*EXERCISE BRIEF*: Below is a listing. Write out exactly its lines between the one holding "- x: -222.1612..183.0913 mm" and the one holding "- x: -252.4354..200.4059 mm", inclusive.

*INPUT DATA*:
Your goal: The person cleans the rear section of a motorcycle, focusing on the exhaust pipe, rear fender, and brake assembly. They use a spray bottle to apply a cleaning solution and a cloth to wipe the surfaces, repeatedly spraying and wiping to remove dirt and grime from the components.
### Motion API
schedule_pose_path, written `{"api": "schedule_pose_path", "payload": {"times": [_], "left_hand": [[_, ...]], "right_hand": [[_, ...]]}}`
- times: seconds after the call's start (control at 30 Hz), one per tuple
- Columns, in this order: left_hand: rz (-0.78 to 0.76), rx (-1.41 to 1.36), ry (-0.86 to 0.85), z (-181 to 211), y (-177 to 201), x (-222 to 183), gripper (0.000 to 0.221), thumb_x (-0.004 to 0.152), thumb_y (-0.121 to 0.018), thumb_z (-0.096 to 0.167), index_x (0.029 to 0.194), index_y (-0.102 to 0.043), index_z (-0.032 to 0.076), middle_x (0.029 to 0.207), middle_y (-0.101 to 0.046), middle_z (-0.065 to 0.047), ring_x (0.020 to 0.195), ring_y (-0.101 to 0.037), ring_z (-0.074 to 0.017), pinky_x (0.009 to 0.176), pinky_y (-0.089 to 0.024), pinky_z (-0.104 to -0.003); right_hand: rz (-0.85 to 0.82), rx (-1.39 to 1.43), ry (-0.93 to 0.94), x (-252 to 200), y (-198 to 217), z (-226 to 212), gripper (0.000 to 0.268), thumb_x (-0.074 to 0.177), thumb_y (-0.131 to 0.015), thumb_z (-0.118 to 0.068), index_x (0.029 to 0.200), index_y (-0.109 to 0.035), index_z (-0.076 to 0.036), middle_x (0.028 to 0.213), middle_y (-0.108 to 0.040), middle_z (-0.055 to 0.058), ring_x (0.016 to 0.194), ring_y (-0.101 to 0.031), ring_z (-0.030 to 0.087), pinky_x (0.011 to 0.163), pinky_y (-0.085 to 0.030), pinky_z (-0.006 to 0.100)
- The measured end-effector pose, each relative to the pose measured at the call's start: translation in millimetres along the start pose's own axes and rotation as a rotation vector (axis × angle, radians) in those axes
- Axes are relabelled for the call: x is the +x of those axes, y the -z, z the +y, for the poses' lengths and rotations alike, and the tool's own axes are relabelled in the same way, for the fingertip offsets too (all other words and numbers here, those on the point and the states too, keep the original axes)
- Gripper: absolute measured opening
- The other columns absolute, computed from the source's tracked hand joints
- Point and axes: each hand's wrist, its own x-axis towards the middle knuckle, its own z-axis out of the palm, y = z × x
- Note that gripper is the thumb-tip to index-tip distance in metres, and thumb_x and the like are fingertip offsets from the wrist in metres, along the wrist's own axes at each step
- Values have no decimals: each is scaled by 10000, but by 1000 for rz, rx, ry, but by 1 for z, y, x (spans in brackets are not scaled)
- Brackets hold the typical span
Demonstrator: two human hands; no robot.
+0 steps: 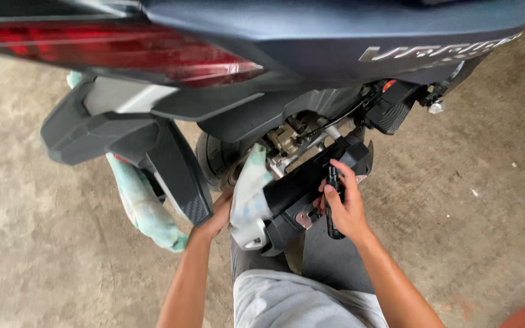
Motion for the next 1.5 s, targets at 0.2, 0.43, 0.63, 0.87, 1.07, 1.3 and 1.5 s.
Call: {"api": "schedule_pose_path", "payload": {"times": [0.2,0.43,0.63,0.87,1.07,1.3,1.5], "left_hand": [[11,-104,-199,85,-19,-62,452,1054,-567,252,1318,-697,-90,1192,-685,-374,1071,-541,-515,955,-445,-549],[741,701,-1165,201,-23,-82,535,1022,-522,288,1457,-546,-24,1532,-494,-257,1456,-445,-445,1235,-282,-541],[745,974,-706,207,-4,-25,570,1058,-521,367,1481,-495,-14,1544,-439,-216,1459,-352,-423,1198,-225,-638],[629,711,-968,150,15,-35,507,1096,-433,221,1563,-464,26,1650,-406,-189,1571,-323,-405,1308,-250,-503],[636,350,-1166,88,1,-45,555,1101,-381,248,1551,-350,-76,1632,-395,-208,1575,-329,-379,1307,-243,-479],[700,260,-1288,20,2,-26,563,1116,-380,301,1524,-389,-87,1609,-388,-268,1534,-390,-405,1281,-328,-483],[602,103,-1220,55,-3,-41,656,1102,-405,366,1520,-338,-135,1612,-372,-284,1511,-423,-407,1214,-436,-446]], "right_hand": [[-20,-220,209,-8,-1,-6,538,1050,-546,-133,1534,-319,-73,1096,-574,149,810,-628,190,697,-563,352],[24,-137,133,-14,6,-12,496,1071,-507,-127,1535,-344,-64,948,-619,59,713,-620,103,610,-523,265],[28,-158,235,-17,-5,-39,496,1058,-505,-74,1524,-340,-40,1025,-617,89,744,-607,109,634,-526,274],[98,-286,249,4,-27,-79,502,1001,-561,-49,1465,-371,-32,930,-658,71,554,-604,118,517,-504,267],[213,-600,419,27,-45,-74,451,1005,-621,-30,1415,-433,-39,895,-621,109,730,-619,192,695,-516,322],[326,-560,526,36,-48,-71,466,1019,-588,2,1439,-385,0,1006,-657,117,869,-674,196,818,-546,321],[440,-677,521,44,-37,-61,447,1037,-579,-1,1435,-377,-9,1078,-628,158,891,-656,203,825,-533,324]]}}
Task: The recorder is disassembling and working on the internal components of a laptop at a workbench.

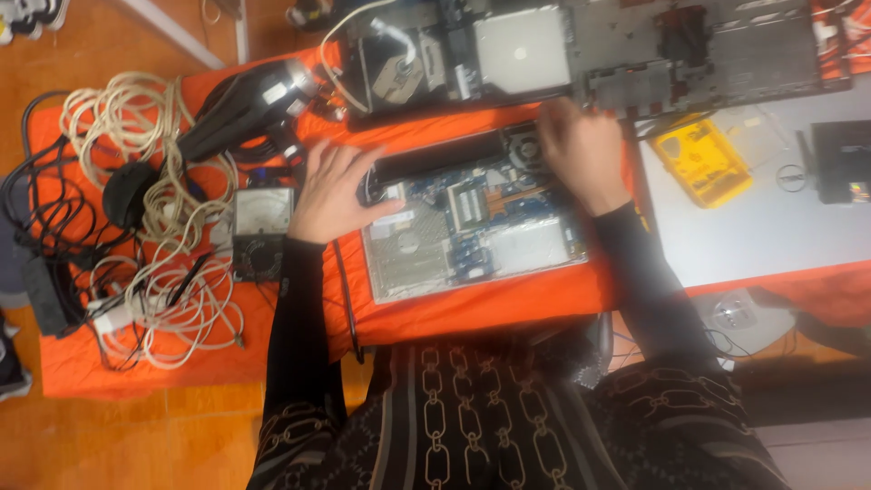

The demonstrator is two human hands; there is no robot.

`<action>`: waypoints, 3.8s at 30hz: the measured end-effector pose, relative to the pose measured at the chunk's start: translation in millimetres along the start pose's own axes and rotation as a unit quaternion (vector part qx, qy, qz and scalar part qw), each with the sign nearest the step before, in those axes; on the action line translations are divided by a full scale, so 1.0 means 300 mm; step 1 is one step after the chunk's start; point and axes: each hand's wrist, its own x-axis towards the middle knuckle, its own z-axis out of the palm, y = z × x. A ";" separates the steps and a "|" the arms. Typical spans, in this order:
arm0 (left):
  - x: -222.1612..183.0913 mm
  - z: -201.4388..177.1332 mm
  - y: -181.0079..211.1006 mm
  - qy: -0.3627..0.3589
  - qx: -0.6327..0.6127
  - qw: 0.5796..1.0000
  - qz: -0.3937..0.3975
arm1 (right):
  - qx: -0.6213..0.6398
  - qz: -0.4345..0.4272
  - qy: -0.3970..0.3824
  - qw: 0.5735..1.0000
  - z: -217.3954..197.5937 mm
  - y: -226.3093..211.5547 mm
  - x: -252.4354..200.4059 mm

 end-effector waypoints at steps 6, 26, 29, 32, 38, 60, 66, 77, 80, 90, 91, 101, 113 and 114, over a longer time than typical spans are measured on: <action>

*TASK RESULT*:
  - x: -222.1612..183.0913 mm
  - z: -201.4388..177.1332 mm
  - y: -181.0079..211.1006 mm
  - qy: -0.3627..0.3589
  - qx: -0.6327..0.6127
  - qw: 0.5796..1.0000
  - qz: -0.3937..0.3975
arm1 (right):
  - qx: -0.6213..0.6398
  - qz: -0.4345..0.4272
  - qy: -0.3970..0.3824
  - qw: 0.5735..1.0000
  - z: -217.3954..197.5937 mm
  - y: -226.3093..211.5547 mm
  - x: -252.4354..200.4059 mm

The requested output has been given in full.